NOVAS TECNOLOGIAS Em termos de tecnologias ascendentes, a Apple dá sinais de que não está parada. Nunca gastou tanto em pesquisa e desenvolvimento, com investimentos que devem chegar a US$ 10 bilhões este ano. Cook já declarou que considera a  realidade aumentada (RA) – a integração de imagens e dados virtuais a imagens reais – um campo promissor. E, nos últimos dois anos, a Apple adquiriu várias empresas com tecnologias relacionadas com RA, como superimposição de cenários virtuais sobre a realidade, captura de movimentos e controle facial de avatares virtuais.  

É mais um mercado no qual a empresa não vai ser a primeira (Microsoft, Samsung, Facebook e Google estão adiantados), mas ela pode repetir sua missão de ser a melhor. Inteligência artificial é outra área promissora. Em outubro, a Apple lança uma nova versão de seu OS X com a assistente virtual Siri embutida. É uma incógnita se as pessoas se acostumarão a falar com o computador em vez de digitar e clicar, porém essa é uma aposta da empresa. E aqui ela chegou cedo. Lançada em 2011 (na verdade, em 2010, por um desenvolvedor independente comprado pela Apple), a Siri precedeu Google, Microsoft etc. A Apple está em posição privilegiada para tornar essa experiência mais útil, pois a Siri agora estará em todos os seus produtos – iPhone, Mac, Apple Watch, Apple TV, CarPlay.

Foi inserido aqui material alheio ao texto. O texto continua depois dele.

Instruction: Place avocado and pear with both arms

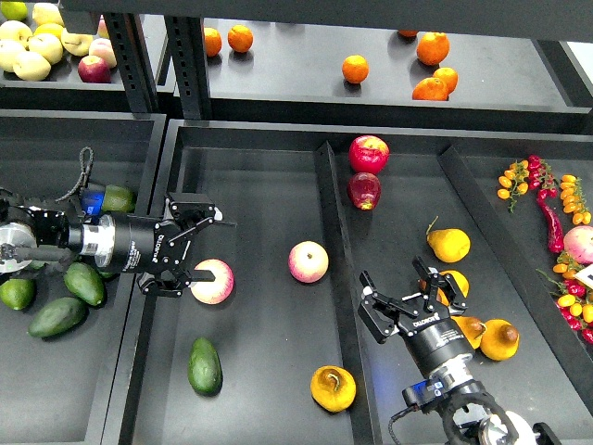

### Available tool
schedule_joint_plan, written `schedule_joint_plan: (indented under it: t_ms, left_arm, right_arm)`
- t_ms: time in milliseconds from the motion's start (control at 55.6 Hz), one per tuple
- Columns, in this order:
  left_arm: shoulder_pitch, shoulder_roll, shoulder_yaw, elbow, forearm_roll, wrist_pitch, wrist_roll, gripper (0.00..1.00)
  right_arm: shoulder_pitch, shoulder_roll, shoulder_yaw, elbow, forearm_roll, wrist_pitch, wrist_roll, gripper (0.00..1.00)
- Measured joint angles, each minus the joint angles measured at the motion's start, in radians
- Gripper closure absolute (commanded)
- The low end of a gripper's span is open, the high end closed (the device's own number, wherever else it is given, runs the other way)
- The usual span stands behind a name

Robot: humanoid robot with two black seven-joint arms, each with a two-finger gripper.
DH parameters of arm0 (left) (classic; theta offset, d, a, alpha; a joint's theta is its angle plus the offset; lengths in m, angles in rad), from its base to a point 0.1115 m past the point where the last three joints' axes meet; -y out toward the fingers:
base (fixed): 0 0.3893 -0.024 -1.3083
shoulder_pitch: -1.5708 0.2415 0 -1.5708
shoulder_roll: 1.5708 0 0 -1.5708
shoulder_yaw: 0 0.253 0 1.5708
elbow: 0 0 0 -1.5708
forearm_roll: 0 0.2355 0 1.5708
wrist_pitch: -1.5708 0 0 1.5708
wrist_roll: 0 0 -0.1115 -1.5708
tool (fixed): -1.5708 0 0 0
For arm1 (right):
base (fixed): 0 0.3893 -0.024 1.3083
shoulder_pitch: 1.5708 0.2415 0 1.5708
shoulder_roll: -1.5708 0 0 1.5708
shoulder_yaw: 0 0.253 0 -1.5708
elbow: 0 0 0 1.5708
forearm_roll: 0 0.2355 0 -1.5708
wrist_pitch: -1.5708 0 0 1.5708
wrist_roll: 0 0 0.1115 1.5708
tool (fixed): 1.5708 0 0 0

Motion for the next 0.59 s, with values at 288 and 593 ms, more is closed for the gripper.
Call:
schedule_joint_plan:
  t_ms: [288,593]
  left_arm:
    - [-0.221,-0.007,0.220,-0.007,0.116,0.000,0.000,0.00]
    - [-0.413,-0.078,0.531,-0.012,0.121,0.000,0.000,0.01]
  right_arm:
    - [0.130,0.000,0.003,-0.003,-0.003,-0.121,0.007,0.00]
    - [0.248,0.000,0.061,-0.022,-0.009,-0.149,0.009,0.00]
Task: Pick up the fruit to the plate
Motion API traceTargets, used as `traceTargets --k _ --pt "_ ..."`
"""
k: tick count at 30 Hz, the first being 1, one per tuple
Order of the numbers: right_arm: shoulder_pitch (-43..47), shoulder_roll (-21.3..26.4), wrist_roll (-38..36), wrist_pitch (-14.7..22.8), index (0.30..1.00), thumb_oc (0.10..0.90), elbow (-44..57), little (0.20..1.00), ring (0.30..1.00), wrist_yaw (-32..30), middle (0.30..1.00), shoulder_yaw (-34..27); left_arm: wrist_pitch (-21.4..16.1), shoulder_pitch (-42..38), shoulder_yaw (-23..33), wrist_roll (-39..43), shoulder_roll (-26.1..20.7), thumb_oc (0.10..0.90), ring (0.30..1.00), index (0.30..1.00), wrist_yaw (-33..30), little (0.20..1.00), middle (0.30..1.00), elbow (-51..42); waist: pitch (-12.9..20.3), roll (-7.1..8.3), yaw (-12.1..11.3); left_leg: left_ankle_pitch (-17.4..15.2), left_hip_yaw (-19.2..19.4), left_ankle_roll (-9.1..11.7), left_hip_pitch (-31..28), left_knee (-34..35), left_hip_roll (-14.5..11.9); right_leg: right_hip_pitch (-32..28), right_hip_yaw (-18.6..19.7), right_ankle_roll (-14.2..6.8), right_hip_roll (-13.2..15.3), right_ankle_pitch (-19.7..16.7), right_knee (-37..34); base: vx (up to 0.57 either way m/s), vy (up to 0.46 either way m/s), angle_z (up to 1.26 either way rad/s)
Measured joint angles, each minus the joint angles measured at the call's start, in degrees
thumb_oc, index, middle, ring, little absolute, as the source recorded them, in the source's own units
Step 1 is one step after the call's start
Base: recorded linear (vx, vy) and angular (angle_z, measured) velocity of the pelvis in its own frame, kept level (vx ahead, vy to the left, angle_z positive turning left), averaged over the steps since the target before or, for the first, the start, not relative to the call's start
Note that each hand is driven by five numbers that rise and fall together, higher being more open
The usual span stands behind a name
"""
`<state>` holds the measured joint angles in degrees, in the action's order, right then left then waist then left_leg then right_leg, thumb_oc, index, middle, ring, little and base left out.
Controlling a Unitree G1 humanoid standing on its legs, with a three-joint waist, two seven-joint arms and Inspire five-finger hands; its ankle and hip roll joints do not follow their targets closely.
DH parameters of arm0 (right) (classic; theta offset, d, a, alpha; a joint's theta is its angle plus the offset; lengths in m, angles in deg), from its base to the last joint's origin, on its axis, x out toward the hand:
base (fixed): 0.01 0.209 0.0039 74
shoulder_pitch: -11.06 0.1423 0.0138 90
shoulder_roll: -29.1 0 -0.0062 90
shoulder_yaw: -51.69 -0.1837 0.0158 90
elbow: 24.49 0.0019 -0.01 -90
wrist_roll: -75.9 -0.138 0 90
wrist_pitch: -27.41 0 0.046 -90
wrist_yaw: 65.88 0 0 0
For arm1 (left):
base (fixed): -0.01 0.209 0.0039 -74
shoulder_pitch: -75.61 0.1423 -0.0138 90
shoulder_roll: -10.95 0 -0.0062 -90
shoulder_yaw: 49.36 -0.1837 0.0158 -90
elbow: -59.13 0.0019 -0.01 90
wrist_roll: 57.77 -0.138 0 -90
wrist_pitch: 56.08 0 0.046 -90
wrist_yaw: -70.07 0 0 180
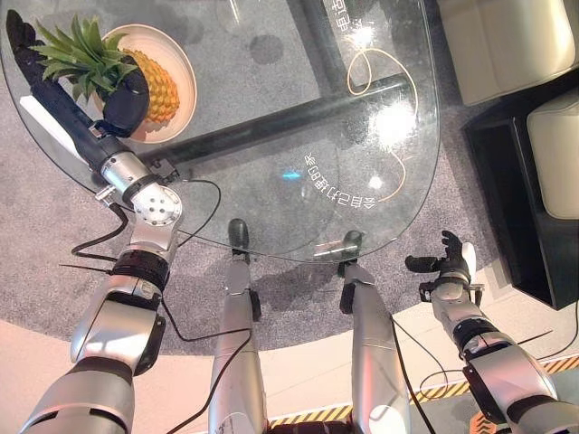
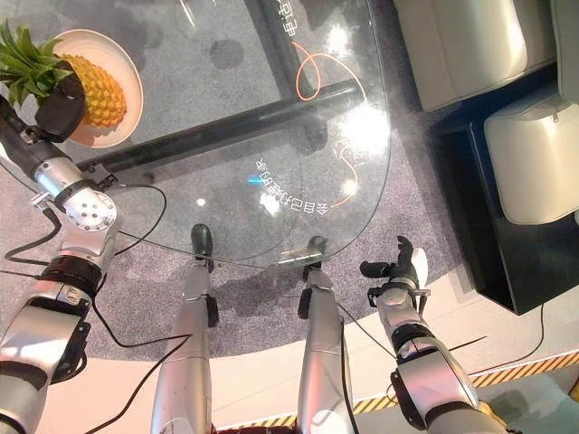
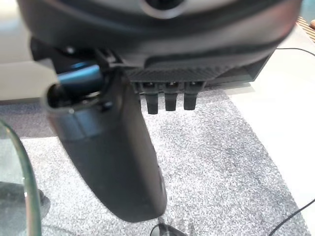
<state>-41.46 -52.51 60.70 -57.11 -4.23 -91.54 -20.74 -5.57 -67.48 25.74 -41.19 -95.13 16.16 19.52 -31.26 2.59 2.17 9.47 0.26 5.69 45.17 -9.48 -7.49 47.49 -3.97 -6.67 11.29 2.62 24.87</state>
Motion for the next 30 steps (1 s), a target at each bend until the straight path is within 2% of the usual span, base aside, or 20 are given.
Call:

COMPETÊNCIAS ESSENCIAIS Quando você estiver lendo este texto, em setembro, a Apple estará às voltas com seu evento para lançar o iPhone 7 e, provavelmente, uma nova linha de laptops. Os produtos ainda estão envoltos em segredo, à moda de Jobs, mas uma coisa já se sabe: as ações da empresa subirão no dia anterior ao evento e cairão imediatamente depois de Tim Cook deixar o palco. O mercado sempre se decepciona com os lançamentos da Apple, devido à enorme expectativa que causam. Isso não impede, contudo, que, semanas ou meses depois, quando os produtos chegarem finalmente às lojas, enormes filas se formem para comprá-los. Não se iluda: a Apple de Cook é uma empresa diferente, mas o essencial permanece: a qualidade de referência de seus produtos e a experiência de uso e integração entre hardware, software e plataformas diferentes. Se a Apple conseguir transferir essas competências para os novos mercados e tecnologias que tem como alvo, será relevante por muito tempo ainda. Mesmo sem Jobs.